クールが暴れていたはずなのに妙にシンとした空間に私の声が響く。

立ち上がろうとすると急激に頭痛と吐き気に立てずにカイト様の腕の中へ。


「覚えておられないのですか?」

カイト様の背後からミカさんが青い顔をして心配そうに覗き込んできた。


「よかった無事だったんですね」


痛む頭を抑えながら、大きな怪我をした様子も無いミカさんにほっとして声を掛けると地面に膝を付いて頭を下げ始めた。

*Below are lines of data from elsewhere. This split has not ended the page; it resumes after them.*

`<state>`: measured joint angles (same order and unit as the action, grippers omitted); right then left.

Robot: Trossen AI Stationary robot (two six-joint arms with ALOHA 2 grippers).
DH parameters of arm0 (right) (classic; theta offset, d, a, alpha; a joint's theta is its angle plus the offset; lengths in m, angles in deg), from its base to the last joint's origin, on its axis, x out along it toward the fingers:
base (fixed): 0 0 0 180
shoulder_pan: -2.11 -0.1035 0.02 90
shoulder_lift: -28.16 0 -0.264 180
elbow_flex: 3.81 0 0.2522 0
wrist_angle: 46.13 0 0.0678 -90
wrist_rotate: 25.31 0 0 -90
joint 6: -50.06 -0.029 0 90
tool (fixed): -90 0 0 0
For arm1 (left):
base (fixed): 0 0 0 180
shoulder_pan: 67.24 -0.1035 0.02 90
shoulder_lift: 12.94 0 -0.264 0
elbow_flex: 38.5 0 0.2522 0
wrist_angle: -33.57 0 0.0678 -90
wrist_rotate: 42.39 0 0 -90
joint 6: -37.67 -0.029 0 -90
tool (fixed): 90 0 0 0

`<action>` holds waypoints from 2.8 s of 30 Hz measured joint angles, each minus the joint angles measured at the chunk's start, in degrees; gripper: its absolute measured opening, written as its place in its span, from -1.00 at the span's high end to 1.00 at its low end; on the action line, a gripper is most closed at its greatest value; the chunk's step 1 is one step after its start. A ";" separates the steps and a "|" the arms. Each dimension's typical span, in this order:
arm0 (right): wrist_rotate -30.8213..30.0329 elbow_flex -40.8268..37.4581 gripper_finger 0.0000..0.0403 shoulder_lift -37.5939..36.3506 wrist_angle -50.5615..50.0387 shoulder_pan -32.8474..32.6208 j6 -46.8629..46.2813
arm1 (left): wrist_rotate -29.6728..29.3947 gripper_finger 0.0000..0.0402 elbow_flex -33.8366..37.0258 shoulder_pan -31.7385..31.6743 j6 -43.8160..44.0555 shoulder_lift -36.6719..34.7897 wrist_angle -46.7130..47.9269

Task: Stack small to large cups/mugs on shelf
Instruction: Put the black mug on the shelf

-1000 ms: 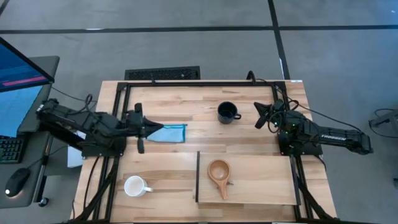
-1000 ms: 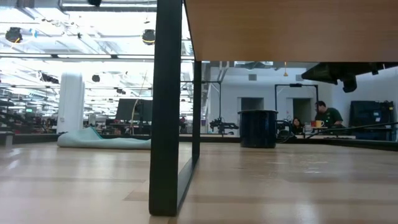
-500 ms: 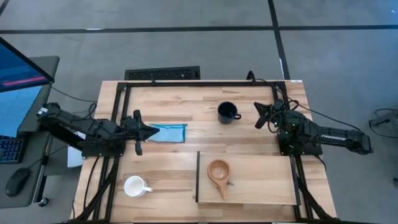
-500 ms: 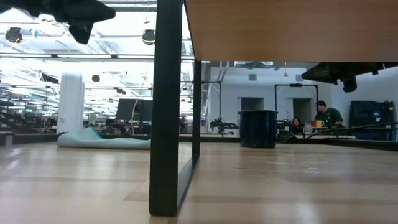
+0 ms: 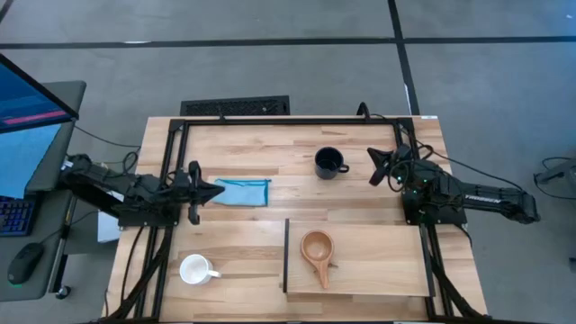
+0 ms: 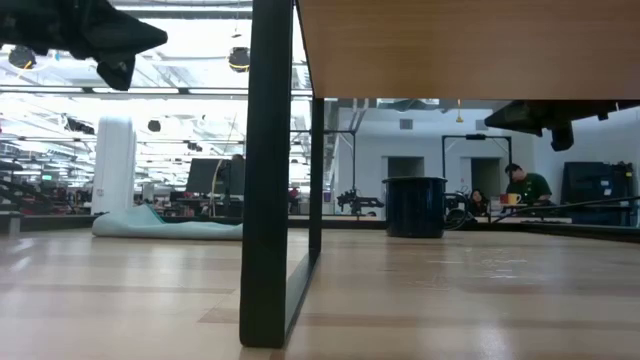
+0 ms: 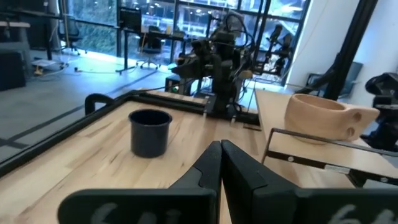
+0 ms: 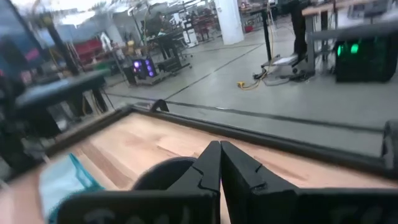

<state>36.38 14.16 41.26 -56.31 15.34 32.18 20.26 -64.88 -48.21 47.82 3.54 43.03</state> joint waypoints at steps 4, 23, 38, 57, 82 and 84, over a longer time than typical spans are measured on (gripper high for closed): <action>0.09 0.02 0.84 0.00 0.45 -0.01 -6.18 | 0.08 1.00 0.85 0.00 0.98 -2.14 1.40; 5.84 0.04 0.66 0.02 16.14 -0.43 -4.71 | 0.08 1.00 0.85 0.02 3.19 -2.40 5.55; 5.86 0.80 0.11 0.02 14.69 -2.24 -16.52 | 0.06 1.00 0.85 0.00 3.13 -2.40 7.11; 6.00 36.46 0.21 20.44 -17.79 -1.69 -7.54 | 0.04 1.00 0.85 0.02 3.15 -2.38 8.50; 18.23 61.08 0.35 55.01 -42.52 7.82 -7.51 | 0.04 1.00 0.82 0.02 10.14 -2.38 11.66; 18.24 61.97 0.35 57.14 -43.28 8.37 -7.10 | 0.02 1.00 0.82 0.02 10.43 -2.38 11.60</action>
<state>54.62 76.13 98.40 -99.59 23.71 25.08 20.28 -64.05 -48.19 58.25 1.17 54.63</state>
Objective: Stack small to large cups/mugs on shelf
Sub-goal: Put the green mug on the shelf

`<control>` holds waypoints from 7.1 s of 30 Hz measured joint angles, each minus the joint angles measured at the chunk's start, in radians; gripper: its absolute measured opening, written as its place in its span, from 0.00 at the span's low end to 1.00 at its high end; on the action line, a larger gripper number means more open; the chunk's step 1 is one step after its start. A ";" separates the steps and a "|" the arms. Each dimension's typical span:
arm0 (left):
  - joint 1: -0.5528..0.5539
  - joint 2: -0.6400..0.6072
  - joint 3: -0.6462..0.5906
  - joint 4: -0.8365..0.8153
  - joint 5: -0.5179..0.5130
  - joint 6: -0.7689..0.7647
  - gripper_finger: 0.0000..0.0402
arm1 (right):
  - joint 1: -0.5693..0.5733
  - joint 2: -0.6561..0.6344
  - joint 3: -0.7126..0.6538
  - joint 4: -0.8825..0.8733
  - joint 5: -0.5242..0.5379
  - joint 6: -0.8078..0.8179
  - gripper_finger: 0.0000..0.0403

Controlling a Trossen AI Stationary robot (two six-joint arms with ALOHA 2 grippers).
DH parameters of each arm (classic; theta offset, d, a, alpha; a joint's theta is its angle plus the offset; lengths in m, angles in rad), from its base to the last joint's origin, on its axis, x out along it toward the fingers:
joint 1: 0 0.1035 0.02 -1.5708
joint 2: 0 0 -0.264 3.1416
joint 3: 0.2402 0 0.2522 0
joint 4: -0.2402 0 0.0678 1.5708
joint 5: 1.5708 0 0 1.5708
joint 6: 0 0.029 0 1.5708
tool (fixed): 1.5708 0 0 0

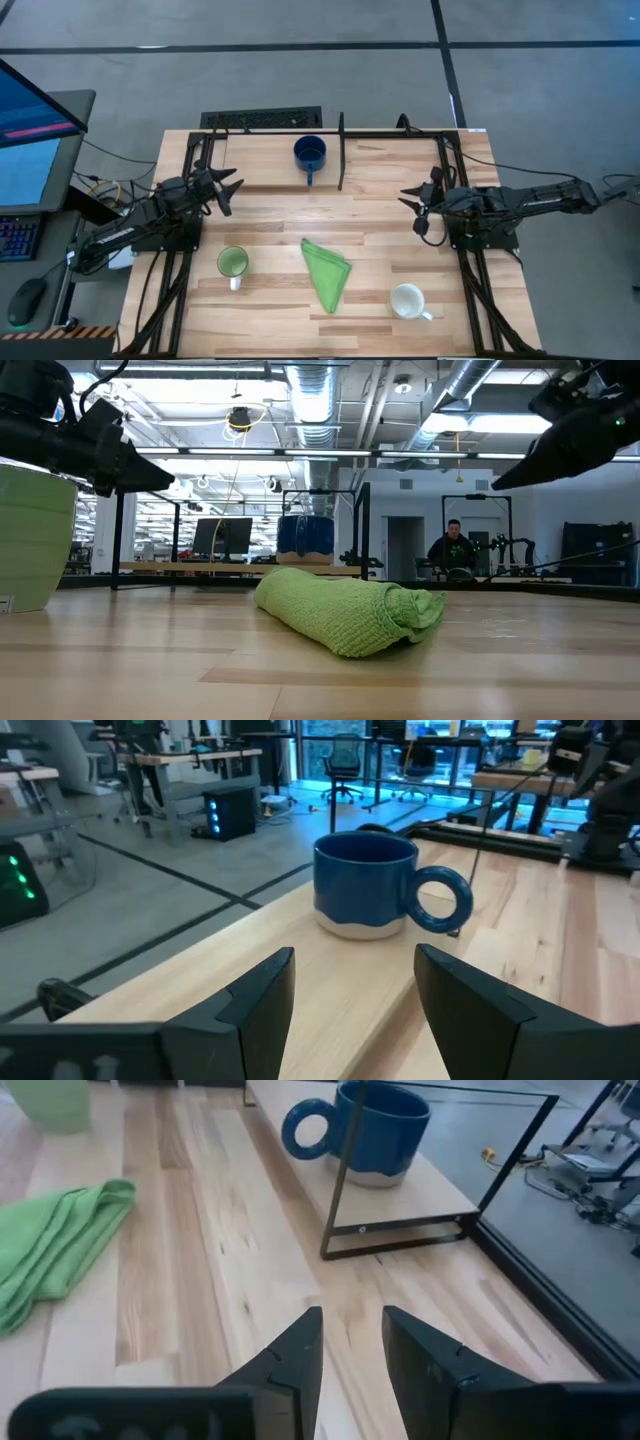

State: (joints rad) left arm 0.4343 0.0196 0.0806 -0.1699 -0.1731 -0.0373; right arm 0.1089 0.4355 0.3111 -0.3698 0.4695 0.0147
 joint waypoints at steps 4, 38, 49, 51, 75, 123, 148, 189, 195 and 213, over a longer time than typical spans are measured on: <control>0.000 0.000 0.000 0.000 0.019 -0.001 0.50 | 0.000 -0.038 0.000 -0.005 0.005 0.010 0.32; 0.000 0.000 0.050 -0.026 0.237 0.021 0.64 | -0.352 -0.434 -0.208 0.063 -0.129 -0.068 0.32; -0.010 0.048 0.257 -0.094 0.379 -0.007 0.71 | -0.360 -0.433 -0.208 0.056 -0.132 -0.068 0.32; -0.020 0.083 0.306 -0.117 0.377 0.001 0.71 | -0.360 -0.433 -0.208 0.056 -0.132 -0.068 0.32; -0.336 0.768 0.812 -0.907 0.245 0.038 0.70 | -0.360 -0.433 -0.207 0.047 -0.129 -0.068 0.32; -0.882 1.303 0.813 -0.954 0.100 -0.678 0.70 | -0.360 -0.433 -0.207 0.046 -0.129 -0.067 0.32; -0.882 1.303 0.812 -0.956 0.096 -0.667 0.52 | -0.360 -0.433 -0.207 0.046 -0.129 -0.067 0.32; -0.882 1.301 0.813 -0.945 0.037 -0.613 0.04 | -0.360 -0.433 -0.207 0.046 -0.128 -0.068 0.32; -0.882 1.300 0.813 -0.937 0.036 -0.584 0.02 | -0.360 -0.433 -0.207 0.046 -0.128 -0.068 0.32; -0.799 1.281 0.821 -0.943 0.041 -0.400 0.01 | -0.360 -0.433 -0.207 0.046 -0.129 -0.068 0.32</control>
State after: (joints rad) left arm -0.3648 1.3004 0.9021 -1.1129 -0.1318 -0.4373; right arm -0.2512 0.0026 0.1043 -0.3241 0.3408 -0.0528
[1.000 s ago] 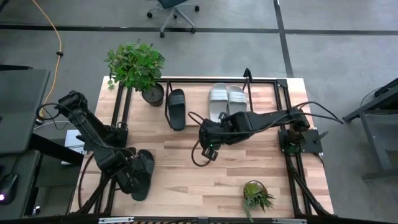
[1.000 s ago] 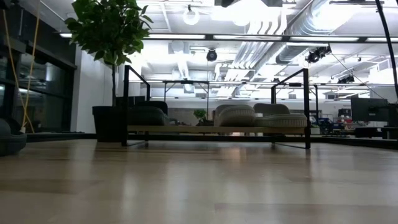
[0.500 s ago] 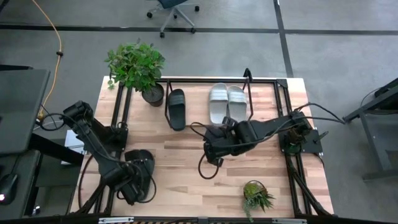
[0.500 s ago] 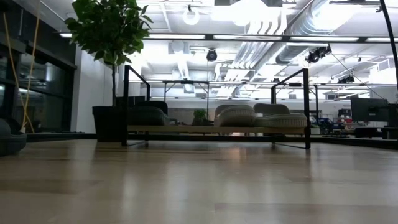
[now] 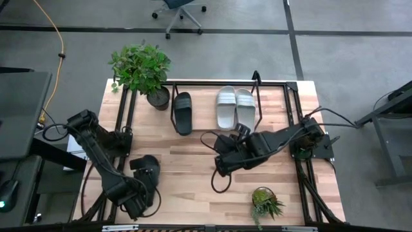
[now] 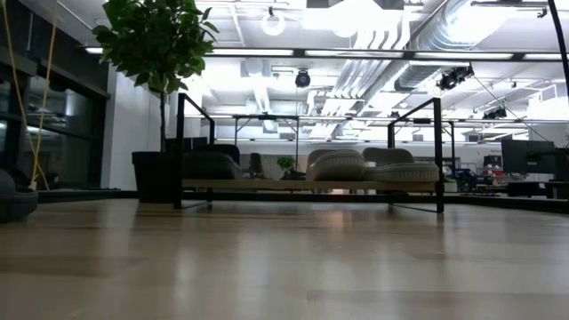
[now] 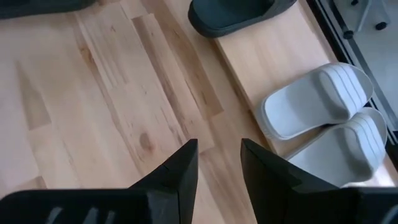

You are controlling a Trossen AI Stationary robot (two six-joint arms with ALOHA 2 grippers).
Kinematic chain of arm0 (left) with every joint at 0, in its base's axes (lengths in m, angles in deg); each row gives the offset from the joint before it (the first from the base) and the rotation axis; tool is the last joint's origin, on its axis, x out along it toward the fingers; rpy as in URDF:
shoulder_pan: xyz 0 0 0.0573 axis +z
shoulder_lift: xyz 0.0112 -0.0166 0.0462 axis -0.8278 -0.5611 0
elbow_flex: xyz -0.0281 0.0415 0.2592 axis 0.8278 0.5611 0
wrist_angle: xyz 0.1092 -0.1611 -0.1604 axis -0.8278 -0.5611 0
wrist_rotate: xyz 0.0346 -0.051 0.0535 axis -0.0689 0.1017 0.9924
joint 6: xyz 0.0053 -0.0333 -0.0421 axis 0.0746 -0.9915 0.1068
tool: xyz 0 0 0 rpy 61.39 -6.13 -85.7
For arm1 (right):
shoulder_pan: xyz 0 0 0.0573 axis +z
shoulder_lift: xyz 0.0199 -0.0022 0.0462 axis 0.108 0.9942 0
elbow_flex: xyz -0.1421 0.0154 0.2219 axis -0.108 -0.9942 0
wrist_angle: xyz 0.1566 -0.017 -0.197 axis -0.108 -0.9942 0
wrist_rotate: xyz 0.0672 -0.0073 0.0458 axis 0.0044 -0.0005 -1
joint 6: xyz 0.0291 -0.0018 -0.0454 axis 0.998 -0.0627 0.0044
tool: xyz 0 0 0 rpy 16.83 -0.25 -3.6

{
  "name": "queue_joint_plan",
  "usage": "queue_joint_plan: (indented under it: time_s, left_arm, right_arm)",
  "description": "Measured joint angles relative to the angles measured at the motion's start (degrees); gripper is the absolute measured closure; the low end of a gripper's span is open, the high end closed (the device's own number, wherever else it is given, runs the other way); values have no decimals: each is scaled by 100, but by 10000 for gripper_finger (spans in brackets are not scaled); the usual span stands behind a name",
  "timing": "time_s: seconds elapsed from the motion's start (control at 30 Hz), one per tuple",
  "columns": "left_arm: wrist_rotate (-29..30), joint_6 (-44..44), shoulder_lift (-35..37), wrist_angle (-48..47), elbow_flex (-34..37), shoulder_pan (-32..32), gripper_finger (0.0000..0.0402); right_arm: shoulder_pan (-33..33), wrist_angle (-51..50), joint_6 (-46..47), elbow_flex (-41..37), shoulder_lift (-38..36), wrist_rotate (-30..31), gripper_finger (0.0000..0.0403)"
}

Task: Pick and place slides into the shelf
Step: Put the black slipper on the shelf

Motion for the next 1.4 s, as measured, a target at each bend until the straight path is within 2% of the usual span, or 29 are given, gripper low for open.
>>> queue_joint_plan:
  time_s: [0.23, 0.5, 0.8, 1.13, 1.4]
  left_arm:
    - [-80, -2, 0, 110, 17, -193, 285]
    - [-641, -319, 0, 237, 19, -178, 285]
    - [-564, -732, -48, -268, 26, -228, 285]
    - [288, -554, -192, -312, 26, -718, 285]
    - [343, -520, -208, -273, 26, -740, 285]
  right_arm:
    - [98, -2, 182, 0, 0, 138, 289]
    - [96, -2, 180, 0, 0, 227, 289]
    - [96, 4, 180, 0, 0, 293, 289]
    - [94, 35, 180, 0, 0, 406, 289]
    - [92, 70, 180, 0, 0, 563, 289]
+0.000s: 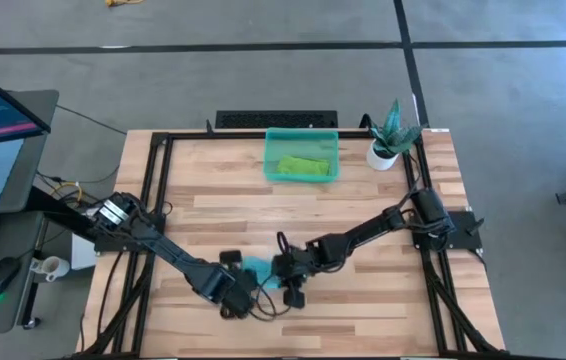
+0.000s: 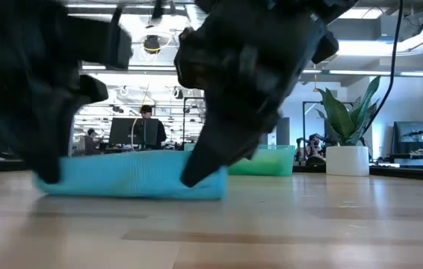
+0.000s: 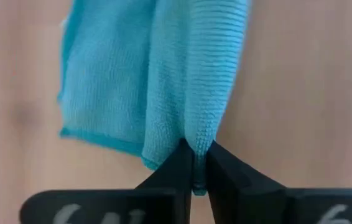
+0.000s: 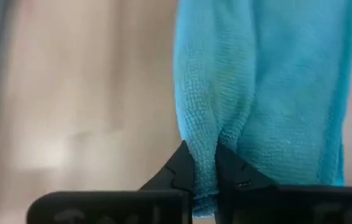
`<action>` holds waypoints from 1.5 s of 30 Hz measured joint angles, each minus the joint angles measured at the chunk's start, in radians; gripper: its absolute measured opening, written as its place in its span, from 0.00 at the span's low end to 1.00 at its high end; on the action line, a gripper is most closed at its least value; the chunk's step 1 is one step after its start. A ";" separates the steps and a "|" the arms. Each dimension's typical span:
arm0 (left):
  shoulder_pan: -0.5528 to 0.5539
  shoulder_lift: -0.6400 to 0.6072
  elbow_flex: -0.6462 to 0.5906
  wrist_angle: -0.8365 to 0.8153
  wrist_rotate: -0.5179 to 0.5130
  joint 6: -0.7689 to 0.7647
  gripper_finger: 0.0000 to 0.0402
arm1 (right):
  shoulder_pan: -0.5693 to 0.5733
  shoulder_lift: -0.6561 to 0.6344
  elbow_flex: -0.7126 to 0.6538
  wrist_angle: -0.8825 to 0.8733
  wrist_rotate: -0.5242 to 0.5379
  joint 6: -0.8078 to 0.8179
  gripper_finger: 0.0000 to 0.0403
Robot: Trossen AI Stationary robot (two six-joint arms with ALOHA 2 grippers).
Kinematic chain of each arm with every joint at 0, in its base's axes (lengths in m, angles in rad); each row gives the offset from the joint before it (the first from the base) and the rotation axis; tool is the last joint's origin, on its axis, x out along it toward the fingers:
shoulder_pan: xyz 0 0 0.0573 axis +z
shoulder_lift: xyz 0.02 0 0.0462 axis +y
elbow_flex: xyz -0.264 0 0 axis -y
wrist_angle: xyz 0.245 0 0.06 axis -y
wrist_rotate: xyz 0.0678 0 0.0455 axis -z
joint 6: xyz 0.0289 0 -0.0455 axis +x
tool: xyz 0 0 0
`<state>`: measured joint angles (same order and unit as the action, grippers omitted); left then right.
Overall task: Roll microfiber towels into tight, uniform cylinder then place into a basket
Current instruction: Roll the blue microfiber cloth
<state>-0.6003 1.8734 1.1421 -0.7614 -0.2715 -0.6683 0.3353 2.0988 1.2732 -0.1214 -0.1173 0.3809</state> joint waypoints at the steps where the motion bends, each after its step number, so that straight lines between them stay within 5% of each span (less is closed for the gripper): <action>1: 0.000 0.001 0.034 0.003 0.067 0.002 0.05 | 0.009 -0.003 -0.001 0.000 -0.046 0.040 0.11; 6: 0.001 0.003 0.186 0.003 0.323 -0.074 0.04 | 0.062 -0.006 -0.001 0.048 -0.261 0.166 0.11; 13: -0.002 0.003 0.276 -0.022 0.355 -0.242 0.04 | 0.044 -0.009 -0.002 0.062 -0.372 0.225 0.11; 24: -0.015 0.036 0.275 -0.050 0.288 -0.301 0.07 | -0.071 0.018 -0.002 0.026 -0.388 0.395 0.09; 45: -0.092 0.047 0.275 -0.194 -0.074 -0.156 0.07 | -0.137 0.017 -0.001 -0.010 -0.379 0.497 0.09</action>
<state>-0.6922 1.9202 1.4166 -0.9558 -0.3454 -0.8239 0.1986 2.1155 1.2720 -0.1316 -0.4962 0.8784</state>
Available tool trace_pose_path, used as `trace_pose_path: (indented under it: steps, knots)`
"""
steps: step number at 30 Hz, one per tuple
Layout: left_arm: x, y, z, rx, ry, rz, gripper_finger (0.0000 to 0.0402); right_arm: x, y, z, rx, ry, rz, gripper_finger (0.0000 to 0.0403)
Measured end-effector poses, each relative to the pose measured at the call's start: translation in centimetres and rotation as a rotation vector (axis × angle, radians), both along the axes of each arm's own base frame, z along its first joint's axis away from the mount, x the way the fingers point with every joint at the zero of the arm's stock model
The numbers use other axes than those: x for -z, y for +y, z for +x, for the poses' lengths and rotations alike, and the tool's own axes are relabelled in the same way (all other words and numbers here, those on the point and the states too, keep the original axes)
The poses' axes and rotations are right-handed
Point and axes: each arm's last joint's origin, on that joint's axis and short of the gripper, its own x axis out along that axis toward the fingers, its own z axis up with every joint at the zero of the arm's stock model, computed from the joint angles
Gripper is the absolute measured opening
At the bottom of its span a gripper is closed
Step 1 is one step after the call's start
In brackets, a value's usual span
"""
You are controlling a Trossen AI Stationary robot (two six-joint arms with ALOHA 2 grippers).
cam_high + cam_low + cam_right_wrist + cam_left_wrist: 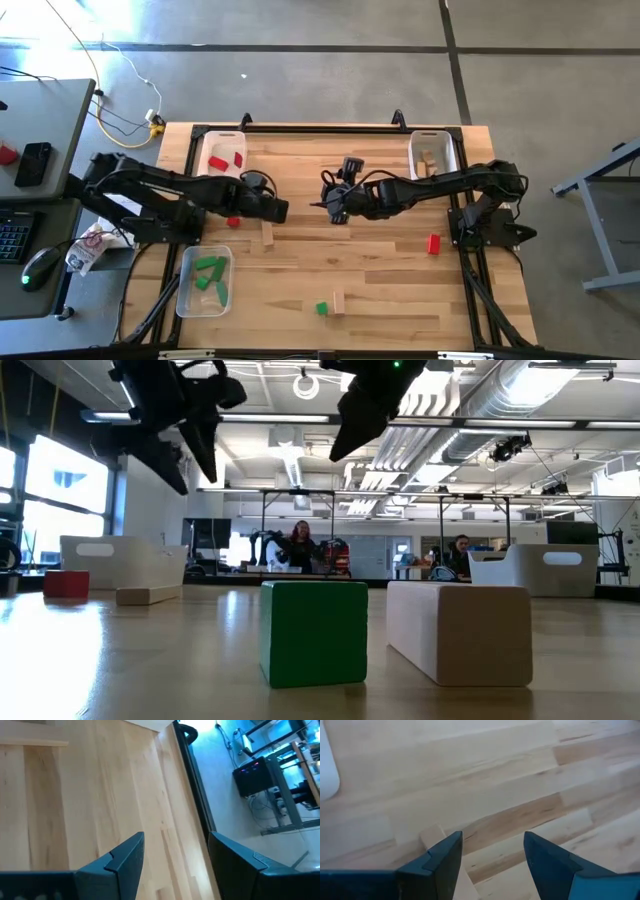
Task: Sort & place blocks by color
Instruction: Put the light brown block into the gray bin
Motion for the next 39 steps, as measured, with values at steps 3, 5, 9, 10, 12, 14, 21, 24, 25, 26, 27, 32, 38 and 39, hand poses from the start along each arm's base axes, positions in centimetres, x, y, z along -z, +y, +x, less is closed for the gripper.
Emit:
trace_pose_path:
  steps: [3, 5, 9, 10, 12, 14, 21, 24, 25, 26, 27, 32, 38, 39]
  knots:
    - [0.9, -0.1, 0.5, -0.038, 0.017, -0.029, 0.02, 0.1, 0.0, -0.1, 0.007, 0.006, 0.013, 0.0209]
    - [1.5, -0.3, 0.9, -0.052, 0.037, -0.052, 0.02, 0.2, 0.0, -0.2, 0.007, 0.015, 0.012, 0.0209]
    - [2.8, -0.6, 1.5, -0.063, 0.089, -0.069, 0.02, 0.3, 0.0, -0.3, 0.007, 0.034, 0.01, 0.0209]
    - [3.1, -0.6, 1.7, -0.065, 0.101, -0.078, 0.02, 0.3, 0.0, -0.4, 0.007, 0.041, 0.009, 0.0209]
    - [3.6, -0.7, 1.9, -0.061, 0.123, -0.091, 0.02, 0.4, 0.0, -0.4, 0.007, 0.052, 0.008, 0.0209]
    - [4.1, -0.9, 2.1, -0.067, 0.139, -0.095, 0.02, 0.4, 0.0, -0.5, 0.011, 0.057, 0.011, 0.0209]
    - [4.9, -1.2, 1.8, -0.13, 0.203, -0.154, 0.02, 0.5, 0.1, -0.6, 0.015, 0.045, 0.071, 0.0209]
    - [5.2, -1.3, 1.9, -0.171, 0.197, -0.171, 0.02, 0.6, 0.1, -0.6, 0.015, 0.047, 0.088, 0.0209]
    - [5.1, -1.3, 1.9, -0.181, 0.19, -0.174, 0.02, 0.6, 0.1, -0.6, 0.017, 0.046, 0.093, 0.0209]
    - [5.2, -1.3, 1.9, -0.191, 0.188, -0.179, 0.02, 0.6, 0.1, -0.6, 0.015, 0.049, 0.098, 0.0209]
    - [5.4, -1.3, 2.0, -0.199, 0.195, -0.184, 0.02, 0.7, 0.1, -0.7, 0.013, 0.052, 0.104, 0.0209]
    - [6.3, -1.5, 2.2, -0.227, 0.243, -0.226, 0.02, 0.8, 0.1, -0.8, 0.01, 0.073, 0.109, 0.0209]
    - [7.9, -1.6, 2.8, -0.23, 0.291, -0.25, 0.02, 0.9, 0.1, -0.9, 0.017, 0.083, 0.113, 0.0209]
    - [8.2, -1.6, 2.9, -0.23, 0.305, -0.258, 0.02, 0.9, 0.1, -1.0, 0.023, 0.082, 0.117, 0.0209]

「太陽の神官アイリ様のおかげです。ありがとうございます」

「私はなにも・・・」

否定しようとするとミカさんがゆっくりと首をふった。


「貴方から光が出て、クールがその光に影響されたのか力が弱くなりそのまま息絶えました」

「え?そんなの・・・何かのまちがいじゃ・・・」

「いいえ。間違いなど!アイリ様のお力です。ありがとうございます」

感謝の目で見てくるミカさんに戸惑っているとカイト様が小さくため息をついた。

「・・・・もう言い訳できないね」


呟くように言ってカイト様は私を抱えて立ちあがる。

「あの、下ろしてください。多分歩けます」


原因不明の頭痛と、吐き気は酷かったが、こんな美しい人に抱えられるとか恥ずかしすぎるのでお断りしたい。

暴れる私に、カイト様は一つため息をついた。


「歩けないよね。ここまでの力を使ったら」

「はぁ?」


まるで全部知っているかのような言い方。

カイト様に運ばれながら神官長のおじさんが座り込んでいるのが見えた。

白い布が掛けられている傍らに膝を付いてうな垂れている。

まさかあれはクールになった息子だろうか。

みんなが言うように覚えてはいないが、私の力でクールを倒してしまったのだろうか。


不安になってカイト様の服を握ると、彼はまた、ため息を付いた。


「大丈夫。アイリは彼を救ったよ」

救った? でも死んでいるじゃない。


私の心の呟きがわかるのか、カイト様は私を抱く腕に力をこめた。


「・・・人間として終われたんだ。彼は感謝していたよ」


カイト様がそう言うならそうなのかもしれない。

それならばいいかな。

私は頷いて吐き気と頭痛、そして急激な疲労からかまぶたが重くなる。


「目を開けているのも辛いだろう?少し休めばよくなるよ」


カイト様の声に私は頷いてそのまま意識を手放した。